When lung consolidation with sonographic air bronchograms was visualized, point-of-care ultrasound facilitated the immediate decision to treat with antibiotics, without waiting for chest X-ray. Visualization of viral pneumonia on ultrasound may be useful to assist in the decision to initiate immediate empiric treatment with antiviral medication for future pandemic or epidemic influenza patients. In a large cohort of hospitalized H1N1 influenza A pandemic patients, only 73% of patients with radiographic evidence of pneumonia received antiviral drugs, whereas 97% received antibiotics [
24]. Better recognition of viral pneumonia by ultrasound may impact outcomes, as available data have shown treatment with antiviral medication reduces mortality in hospitalized patients with influenza, even when therapy is initiated after 48 h of illness onset [
24].
Limitations
Our sample size was limited by the inability to enroll during the surge of pandemic patients due to time and resource constraints. Selection bias from convenience sampling may have occurred because patients were more likely to have been enrolled at less busier or better staffed times. In general, the patients in this series had illnesses severe enough to warrant investigation with chest X-ray. Thus, information about less ill or asymptomatic pandemic patients is lacking.

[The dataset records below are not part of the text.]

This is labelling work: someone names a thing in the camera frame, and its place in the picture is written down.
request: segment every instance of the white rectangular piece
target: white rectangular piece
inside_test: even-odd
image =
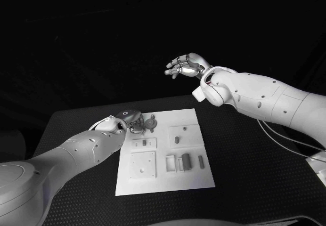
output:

Although our calculated interobserver agreement for lung ultrasound to distinguish between viral and bacterial pneumonia is high, the number of total observations was limited, and this is reflected in our wide 95% confidence intervals. However, it is notable that our point estimate Kappa for ultrasound is higher than the reported interobserver agreement for chest X-ray for pneumonia by pediatric radiologists, 0.51 (0.39 to 0.64) [
25].
Due to the large numbers of patients presenting to our emergency department during the pandemic, only hospitalized patients (four patients in our series) were confirmed with 2009 H1N1 influenza A [
1]. Finding small subpleural consolidations and/or B-lines on ultrasound allows the recognition of viral pneumonia from bacterial pneumonia (lung consolidation with sonographic air bronchograms), but it is unknown if different viruses have unique lung ultrasound patterns (e.g., influenza A from RSV). We could not report test performance characteristics, such as sensitivity and specificity, as there was no practical reference gold standard for viral pneumonia at the time our study was conducted. Additionally, chest X-ray cannot be used as a gold standard for viral pneumonia. However, according to the New York City Department of Health, >90% of the circulating virus during this pandemic time period was the novel influenza A H1N1 [
1].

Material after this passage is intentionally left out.